Video And Chips (CITV, 1985-1987)
One genre of TV that I have found interesting is shows about computing from the 80s. There were a lot of them, and I have reviewed some, including the rather odd and short-lived Chip In. I thought that I would would take one last look at these type of shows, as this was CITV’s contribution. I must admit I don’t remember watching it at the time, but having seen some online I feel that it should be featured here.
I have also enjoyed taking a look back at old computer magazines from the 80s online, and there have been plenty of articles and features that caught my attention, mostly consisting of developers going on about how to create sprites without running out of memory, and that feeling of having to wait to play a game while the cassette loads, and so on. I hope that I am not being too romantic or cliched about this kind of thing, but plenty of gamers from that era should have had those experiences.
Video And Chips (what a nice pun, and not to be confused with Whizzer And Chips) had a few presenters, the most notable being Mick Brown, who would go on to further success as a radio presenter and also team up with Pat Sharp for some hit singles, and Sonya Saul, who I remember contributed to the entertainment reports in the early days of Carlton’s London Tonight, and I didn’t realise she was on TV as early as this (she might have also hosted CITV’s 90s computer game show Bad Influence but I’m not sure).
The show didn’t just feature computing, but technology in general, and if you follow their advice, you’ll soon finally be able to advance off level one. As well as plenty of games, where using blue-screen technology the presenters would be added to them, there would be a look at how things like robots and keyboards work (and even keyboard-playing robots), and also how they could be made to make some rather odd noises. The keyboards that is, not the presenters. Everybody will want one for Christmas I’m sure. They’ll soon take over the world!

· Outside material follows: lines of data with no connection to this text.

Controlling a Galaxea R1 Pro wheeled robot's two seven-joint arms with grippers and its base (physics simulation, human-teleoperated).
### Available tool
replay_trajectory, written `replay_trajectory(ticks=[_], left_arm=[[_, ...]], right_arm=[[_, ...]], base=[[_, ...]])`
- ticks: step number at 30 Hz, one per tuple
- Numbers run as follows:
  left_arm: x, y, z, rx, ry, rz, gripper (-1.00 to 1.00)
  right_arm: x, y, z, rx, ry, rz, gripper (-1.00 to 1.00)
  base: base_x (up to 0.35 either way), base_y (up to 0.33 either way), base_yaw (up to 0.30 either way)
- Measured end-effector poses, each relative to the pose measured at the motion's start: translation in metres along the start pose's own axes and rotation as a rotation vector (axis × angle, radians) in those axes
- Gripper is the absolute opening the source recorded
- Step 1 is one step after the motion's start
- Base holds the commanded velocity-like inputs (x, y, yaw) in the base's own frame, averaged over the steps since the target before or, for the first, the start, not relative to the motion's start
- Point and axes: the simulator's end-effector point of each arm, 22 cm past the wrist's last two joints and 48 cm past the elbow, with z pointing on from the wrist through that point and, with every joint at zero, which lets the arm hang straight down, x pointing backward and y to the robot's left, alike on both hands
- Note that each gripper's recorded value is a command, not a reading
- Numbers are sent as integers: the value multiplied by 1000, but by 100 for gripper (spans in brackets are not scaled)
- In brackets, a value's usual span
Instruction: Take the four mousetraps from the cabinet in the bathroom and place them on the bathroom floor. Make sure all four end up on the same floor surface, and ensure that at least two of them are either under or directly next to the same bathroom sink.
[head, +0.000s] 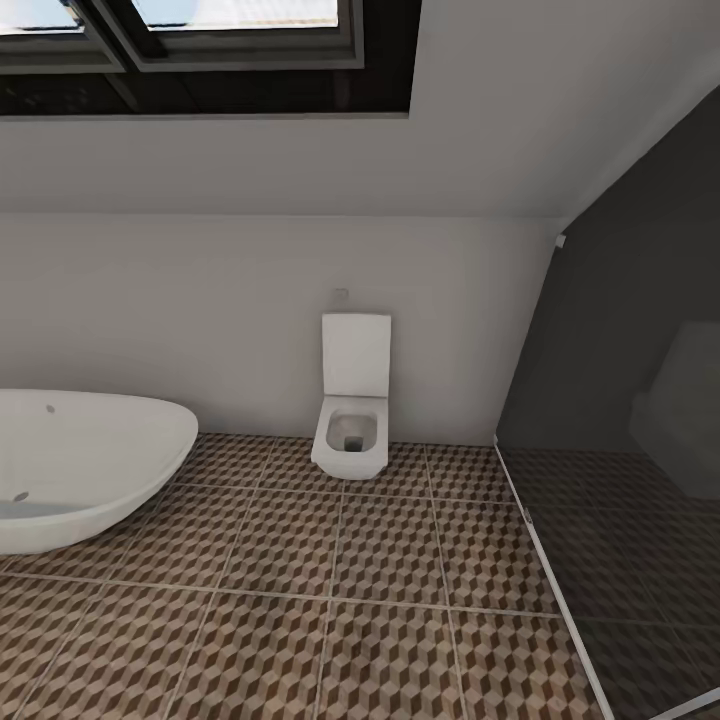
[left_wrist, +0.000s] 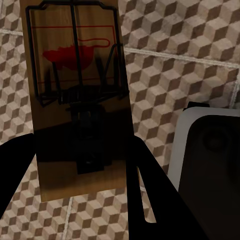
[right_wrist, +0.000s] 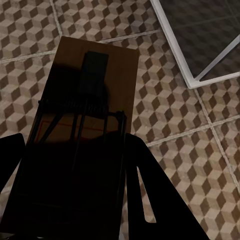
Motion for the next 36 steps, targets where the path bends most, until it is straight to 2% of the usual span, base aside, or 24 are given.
replay_trajectory(ticks=[36], left_arm=[[0, 0, 0, 0, 0, 0, -100]], right_arm=[[0, 0, 0, 0, -1, 0, -100]], base=[[0, 0, 0]])
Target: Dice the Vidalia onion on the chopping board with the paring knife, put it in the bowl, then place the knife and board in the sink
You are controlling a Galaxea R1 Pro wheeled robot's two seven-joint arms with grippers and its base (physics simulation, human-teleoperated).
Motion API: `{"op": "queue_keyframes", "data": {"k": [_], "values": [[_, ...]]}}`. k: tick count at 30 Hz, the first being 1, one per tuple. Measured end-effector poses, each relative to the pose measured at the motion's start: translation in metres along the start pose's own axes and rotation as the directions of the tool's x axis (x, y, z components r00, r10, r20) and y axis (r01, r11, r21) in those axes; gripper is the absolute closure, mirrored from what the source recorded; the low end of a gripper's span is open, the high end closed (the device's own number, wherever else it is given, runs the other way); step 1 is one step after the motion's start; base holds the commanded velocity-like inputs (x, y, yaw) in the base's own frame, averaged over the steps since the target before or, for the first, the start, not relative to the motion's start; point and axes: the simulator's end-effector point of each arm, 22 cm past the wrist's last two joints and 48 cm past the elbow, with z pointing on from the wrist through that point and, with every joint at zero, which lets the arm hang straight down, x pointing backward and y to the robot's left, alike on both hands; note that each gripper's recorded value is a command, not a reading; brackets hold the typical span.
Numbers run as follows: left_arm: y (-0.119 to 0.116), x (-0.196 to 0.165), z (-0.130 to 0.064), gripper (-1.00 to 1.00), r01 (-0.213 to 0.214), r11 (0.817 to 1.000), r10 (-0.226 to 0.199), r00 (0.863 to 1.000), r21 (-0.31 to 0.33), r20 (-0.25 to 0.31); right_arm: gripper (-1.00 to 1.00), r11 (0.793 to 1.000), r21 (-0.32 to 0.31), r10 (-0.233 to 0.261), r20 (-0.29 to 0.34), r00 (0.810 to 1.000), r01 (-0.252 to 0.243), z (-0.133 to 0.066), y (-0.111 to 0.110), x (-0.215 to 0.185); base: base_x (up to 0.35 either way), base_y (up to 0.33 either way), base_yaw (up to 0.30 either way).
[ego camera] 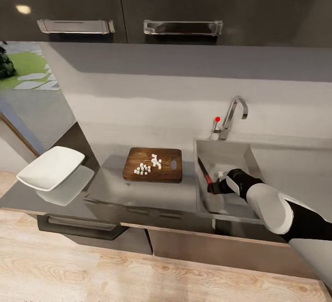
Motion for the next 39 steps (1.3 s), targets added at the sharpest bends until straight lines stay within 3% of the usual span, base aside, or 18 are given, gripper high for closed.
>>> {"op": "queue_keyframes", "data": {"k": [13, 25, 39], "values": [[0.0, 0.0, 0.0, -1.0, 0.0, 1.0, 0.0, 1.0, -0.001, 0.0, -1.0, 1.0, 0.002, 0.003, 0.007, 1.0, -0.003, -0.001, -0.002, -0.003, 0.0, 0.0, 0.003], [0.0, -0.007, 0.0, -1.0, -0.001, 1.0, 0.001, 1.0, 0.0, 0.018, -1.0, 0.999, -0.016, 0.034, 0.043, 0.998, -0.034, -0.013, 0.002, -0.016, 0.0, 0.0, 0.0], [0.0, -0.013, 0.0, -1.0, -0.001, 1.0, 0.001, 0.999, 0.001, 0.034, -1.0, 0.999, -0.023, 0.035, 0.079, 0.996, -0.033, -0.023, 0.001, -0.026, 0.0, 0.0, 0.0]]}}
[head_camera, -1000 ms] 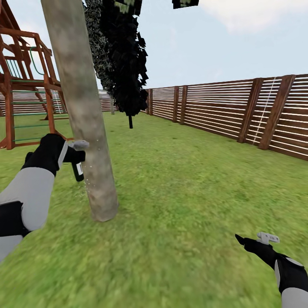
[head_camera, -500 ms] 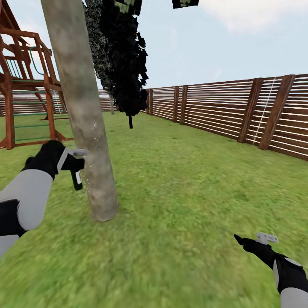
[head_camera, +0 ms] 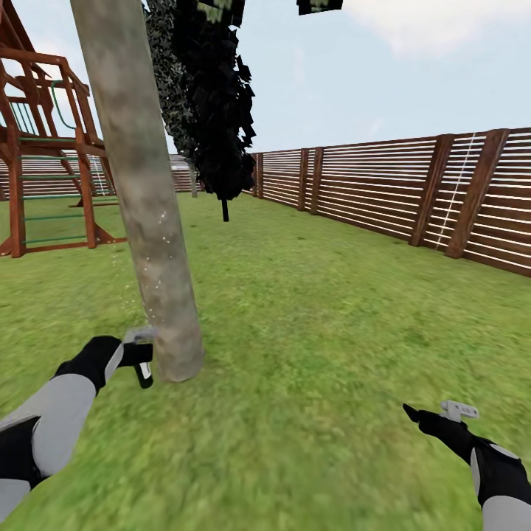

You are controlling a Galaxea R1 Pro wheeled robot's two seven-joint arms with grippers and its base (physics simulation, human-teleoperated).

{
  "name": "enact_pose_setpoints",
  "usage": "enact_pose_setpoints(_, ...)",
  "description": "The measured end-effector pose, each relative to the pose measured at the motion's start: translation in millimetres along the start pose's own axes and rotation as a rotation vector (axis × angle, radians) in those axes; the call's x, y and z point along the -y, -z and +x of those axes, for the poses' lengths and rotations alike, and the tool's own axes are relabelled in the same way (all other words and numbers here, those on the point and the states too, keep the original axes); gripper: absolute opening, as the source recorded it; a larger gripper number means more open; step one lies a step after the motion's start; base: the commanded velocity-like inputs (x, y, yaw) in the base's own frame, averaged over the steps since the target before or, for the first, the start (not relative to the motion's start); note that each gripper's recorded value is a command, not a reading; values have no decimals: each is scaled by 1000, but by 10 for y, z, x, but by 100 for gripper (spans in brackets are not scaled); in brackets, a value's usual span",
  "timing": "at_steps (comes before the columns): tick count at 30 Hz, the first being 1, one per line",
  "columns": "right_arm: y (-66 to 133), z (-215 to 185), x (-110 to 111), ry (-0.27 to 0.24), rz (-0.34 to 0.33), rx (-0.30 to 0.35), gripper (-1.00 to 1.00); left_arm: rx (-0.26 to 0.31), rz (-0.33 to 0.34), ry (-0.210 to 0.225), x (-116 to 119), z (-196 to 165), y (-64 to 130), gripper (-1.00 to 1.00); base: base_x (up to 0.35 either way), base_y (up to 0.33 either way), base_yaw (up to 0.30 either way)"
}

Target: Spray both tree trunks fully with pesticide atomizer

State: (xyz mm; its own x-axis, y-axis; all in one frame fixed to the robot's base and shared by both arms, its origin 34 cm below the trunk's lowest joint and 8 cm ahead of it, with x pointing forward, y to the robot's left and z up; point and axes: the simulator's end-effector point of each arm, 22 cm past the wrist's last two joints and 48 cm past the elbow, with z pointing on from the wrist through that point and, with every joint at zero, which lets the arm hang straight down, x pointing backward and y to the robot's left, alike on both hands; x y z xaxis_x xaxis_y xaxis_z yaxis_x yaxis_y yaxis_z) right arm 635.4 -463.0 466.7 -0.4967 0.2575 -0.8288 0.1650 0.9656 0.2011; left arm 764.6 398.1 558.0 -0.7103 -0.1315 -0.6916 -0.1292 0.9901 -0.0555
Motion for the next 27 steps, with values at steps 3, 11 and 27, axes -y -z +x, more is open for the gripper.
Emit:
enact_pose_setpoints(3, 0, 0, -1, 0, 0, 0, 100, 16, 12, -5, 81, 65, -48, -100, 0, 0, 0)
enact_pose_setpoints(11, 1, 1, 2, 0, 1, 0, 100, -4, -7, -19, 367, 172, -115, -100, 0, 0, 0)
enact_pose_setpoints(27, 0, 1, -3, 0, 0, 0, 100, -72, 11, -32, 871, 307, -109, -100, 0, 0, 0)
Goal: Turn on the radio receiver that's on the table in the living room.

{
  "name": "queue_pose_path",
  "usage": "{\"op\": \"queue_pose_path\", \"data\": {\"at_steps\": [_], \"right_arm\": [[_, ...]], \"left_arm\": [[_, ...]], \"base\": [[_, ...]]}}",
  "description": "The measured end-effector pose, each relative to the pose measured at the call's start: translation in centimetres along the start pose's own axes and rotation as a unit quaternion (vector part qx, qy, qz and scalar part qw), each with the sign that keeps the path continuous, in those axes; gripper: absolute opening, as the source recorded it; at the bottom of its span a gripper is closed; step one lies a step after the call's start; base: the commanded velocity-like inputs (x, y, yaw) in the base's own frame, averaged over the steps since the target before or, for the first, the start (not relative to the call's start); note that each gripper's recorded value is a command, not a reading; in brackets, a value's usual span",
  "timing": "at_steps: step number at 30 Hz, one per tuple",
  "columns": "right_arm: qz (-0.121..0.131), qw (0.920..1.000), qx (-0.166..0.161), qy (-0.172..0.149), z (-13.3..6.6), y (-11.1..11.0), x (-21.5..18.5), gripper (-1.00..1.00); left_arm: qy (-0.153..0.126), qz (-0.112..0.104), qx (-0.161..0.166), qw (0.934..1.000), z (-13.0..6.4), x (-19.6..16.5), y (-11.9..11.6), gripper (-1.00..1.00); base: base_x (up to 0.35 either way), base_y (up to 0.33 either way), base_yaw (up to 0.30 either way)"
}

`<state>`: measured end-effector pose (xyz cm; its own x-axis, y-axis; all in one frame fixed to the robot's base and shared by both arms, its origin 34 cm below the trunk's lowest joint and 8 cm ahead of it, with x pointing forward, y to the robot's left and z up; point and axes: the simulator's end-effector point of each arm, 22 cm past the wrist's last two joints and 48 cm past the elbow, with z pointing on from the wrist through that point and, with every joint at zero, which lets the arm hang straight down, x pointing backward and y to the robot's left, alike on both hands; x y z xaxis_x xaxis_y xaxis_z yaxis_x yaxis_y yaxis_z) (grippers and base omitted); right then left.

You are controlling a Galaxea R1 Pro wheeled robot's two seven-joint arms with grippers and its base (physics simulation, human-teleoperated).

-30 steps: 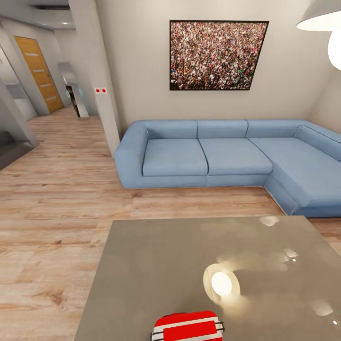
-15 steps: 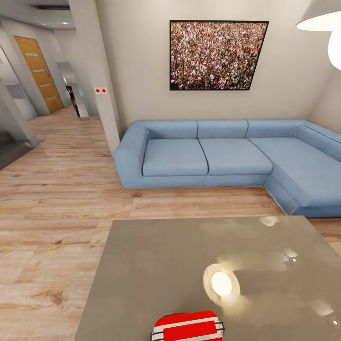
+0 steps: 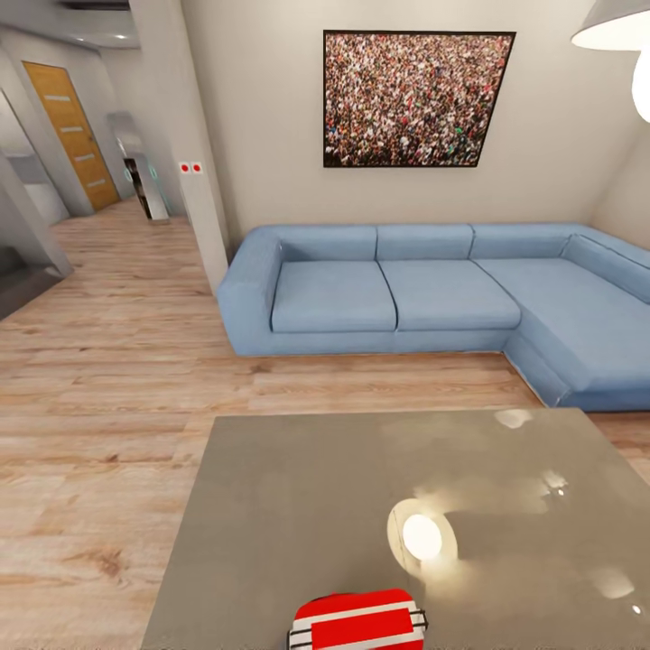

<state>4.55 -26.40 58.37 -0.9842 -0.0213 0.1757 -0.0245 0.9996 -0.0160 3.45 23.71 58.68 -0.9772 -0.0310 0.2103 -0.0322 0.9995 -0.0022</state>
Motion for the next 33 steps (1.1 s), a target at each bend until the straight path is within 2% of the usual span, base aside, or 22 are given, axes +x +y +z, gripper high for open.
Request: {"op": "queue_pose_path", "data": {"at_steps": [33], "right_arm": [[-0.002, 0.9996, 0.000, 0.026, -0.1, -0.2, 2.0, 1.00]], "left_arm": [[0.028, 0.001, 0.000, 0.9996, -0.1, 2.2, 0.0, 1.00]], "base": [[0.000, 0.000, 0.000]]}}
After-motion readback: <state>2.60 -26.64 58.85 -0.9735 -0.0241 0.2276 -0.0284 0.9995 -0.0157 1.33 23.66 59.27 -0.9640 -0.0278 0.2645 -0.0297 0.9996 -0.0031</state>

There was also a chance to get interactive, but not by contacting a website in those days, you could enter competitions, send off for a free factsheet, or you could even phone a number. I don’t know if there was a scientist on the other end of the line eagerly waiting to solve all your problems though. There were two series of Video And Chips, and once again it does have to be said just how far technology has advanced in the years since, it really is remarkable.